**Task**.
Find all lines below containing the string "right" and return them.
------------------------
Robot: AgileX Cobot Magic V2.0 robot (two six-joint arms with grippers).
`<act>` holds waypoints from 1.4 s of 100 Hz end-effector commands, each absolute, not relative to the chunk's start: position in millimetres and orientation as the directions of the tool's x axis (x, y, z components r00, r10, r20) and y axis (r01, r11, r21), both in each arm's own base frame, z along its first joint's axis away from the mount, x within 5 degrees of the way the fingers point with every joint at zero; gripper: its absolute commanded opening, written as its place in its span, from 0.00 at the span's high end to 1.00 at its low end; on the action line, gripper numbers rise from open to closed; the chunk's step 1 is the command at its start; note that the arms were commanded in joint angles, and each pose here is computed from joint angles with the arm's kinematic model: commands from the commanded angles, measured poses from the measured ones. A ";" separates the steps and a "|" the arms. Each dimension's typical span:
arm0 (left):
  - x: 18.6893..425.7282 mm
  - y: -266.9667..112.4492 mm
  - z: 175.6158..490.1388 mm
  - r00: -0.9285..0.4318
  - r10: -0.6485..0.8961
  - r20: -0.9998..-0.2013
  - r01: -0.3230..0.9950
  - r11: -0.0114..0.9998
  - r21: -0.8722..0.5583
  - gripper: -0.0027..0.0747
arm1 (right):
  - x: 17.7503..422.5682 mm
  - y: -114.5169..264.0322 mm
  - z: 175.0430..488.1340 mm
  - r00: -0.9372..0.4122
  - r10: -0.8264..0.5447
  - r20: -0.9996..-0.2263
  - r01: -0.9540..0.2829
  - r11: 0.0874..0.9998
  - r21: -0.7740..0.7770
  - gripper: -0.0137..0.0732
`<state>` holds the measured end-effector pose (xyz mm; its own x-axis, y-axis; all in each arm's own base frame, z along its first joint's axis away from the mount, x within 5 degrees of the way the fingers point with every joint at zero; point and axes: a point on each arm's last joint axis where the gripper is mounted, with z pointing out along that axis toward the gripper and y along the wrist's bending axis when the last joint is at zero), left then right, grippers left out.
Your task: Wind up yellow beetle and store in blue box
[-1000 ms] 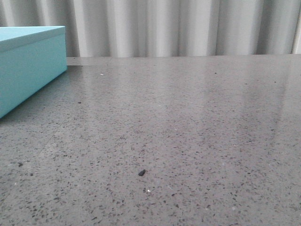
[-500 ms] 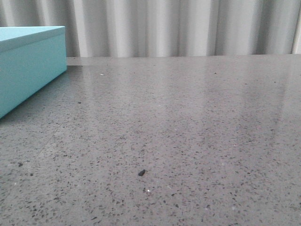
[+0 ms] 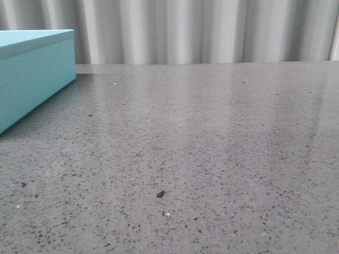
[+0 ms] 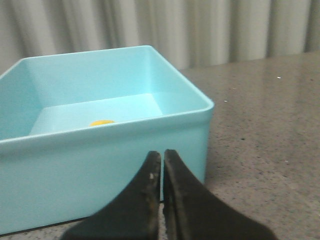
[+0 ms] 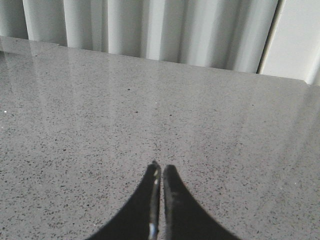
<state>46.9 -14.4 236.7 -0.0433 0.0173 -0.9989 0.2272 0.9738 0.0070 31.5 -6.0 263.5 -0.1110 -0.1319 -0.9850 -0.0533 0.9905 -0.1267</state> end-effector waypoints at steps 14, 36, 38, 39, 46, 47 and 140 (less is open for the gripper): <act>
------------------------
**Answer for this exercise**.
arm1 (right):
`<state>` holds the measured end-effector pose (xyz mm; its own x-axis, y-axis; all in each arm's own base frame, z along its first joint's axis away from the mount, x within 5 degrees of the way the fingers point with every joint at zero; point and axes: a point on each arm's last joint axis where the gripper is mounted, with z pointing out along that axis toward the gripper and y along the wrist's bending axis when the last joint is at zero), left then right, grippers left out.

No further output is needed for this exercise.